### [EXERCISE DETAILS]
Find the lines of the records in which the word "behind" appears and report how many there are, as a number alone.

### [DATASET]
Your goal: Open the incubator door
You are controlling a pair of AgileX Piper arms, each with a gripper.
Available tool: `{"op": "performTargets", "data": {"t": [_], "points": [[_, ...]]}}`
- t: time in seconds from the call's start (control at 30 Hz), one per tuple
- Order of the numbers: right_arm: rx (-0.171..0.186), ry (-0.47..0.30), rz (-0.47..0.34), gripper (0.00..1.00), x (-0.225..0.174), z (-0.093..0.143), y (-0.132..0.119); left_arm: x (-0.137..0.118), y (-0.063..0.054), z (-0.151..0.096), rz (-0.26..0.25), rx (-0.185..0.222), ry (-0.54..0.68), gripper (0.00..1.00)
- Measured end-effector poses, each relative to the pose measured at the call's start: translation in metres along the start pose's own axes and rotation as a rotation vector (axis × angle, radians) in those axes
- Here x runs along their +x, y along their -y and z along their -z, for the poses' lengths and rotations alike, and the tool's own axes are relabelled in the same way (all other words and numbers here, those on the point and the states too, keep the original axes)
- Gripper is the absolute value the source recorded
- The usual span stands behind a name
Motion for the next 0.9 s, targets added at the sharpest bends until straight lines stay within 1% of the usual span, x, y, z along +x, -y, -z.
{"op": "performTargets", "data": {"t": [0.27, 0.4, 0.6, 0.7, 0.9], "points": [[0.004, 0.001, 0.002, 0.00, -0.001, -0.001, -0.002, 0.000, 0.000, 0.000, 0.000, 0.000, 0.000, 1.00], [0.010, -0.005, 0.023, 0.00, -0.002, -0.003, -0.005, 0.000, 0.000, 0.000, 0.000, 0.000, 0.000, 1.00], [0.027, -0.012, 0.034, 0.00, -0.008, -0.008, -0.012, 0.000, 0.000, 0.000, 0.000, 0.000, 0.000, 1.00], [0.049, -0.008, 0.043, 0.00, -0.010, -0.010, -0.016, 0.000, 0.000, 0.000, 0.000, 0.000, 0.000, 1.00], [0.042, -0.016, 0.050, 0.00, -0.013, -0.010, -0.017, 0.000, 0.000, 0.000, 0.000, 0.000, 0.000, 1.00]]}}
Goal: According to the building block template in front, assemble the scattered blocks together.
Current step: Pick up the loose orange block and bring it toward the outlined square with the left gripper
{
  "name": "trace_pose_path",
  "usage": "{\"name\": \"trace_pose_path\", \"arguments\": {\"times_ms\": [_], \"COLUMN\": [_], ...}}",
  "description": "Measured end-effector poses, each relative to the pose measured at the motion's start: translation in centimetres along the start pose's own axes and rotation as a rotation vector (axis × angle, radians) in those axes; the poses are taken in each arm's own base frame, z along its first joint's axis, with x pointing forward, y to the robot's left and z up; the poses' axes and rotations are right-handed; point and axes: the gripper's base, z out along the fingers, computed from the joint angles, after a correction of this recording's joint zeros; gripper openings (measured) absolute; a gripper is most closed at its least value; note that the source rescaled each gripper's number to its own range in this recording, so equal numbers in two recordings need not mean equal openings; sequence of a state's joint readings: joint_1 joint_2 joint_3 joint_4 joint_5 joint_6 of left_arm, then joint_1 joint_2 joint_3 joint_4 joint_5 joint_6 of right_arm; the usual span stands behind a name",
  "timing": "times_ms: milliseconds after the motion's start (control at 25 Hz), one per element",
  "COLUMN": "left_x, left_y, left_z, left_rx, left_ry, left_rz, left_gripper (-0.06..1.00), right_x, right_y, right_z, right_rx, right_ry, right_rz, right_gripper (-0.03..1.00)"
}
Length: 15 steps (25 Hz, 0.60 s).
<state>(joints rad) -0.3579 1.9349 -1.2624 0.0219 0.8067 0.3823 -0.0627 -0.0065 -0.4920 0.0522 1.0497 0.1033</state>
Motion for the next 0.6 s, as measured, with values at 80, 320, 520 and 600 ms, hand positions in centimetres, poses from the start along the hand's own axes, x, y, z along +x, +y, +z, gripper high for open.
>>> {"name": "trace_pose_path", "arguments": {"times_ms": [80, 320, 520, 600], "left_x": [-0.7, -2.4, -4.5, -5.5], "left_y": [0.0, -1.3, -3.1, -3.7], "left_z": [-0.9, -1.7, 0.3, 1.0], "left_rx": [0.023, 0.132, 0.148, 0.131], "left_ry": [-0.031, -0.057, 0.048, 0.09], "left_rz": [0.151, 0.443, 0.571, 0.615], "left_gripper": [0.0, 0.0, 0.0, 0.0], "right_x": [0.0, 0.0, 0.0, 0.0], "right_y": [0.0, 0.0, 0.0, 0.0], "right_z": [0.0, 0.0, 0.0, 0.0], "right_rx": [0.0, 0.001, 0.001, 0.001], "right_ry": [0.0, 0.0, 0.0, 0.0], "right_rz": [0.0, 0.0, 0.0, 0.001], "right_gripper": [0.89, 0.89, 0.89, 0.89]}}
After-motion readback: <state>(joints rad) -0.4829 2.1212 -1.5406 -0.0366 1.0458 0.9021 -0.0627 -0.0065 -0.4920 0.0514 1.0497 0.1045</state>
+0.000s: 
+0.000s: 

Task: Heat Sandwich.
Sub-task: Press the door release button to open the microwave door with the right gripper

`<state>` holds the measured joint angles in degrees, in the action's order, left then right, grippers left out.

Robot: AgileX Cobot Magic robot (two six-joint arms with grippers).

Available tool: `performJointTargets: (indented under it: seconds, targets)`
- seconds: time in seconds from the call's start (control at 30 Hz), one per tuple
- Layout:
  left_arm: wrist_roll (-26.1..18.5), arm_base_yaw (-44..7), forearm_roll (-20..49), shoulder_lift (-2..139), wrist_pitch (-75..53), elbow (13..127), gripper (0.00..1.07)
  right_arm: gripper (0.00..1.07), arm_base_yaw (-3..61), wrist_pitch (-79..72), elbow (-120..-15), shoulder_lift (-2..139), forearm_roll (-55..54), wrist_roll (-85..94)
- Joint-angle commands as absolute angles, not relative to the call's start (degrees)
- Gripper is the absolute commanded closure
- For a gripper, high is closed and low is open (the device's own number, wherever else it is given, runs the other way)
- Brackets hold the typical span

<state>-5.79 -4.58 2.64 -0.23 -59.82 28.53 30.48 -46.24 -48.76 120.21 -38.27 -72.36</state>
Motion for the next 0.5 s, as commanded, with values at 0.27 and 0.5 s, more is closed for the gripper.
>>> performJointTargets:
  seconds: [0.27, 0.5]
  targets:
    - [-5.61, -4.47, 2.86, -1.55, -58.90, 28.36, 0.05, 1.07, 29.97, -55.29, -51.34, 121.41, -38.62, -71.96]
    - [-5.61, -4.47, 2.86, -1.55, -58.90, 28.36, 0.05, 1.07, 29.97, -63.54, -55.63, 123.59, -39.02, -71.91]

### [EXPECTED ANSWER]
2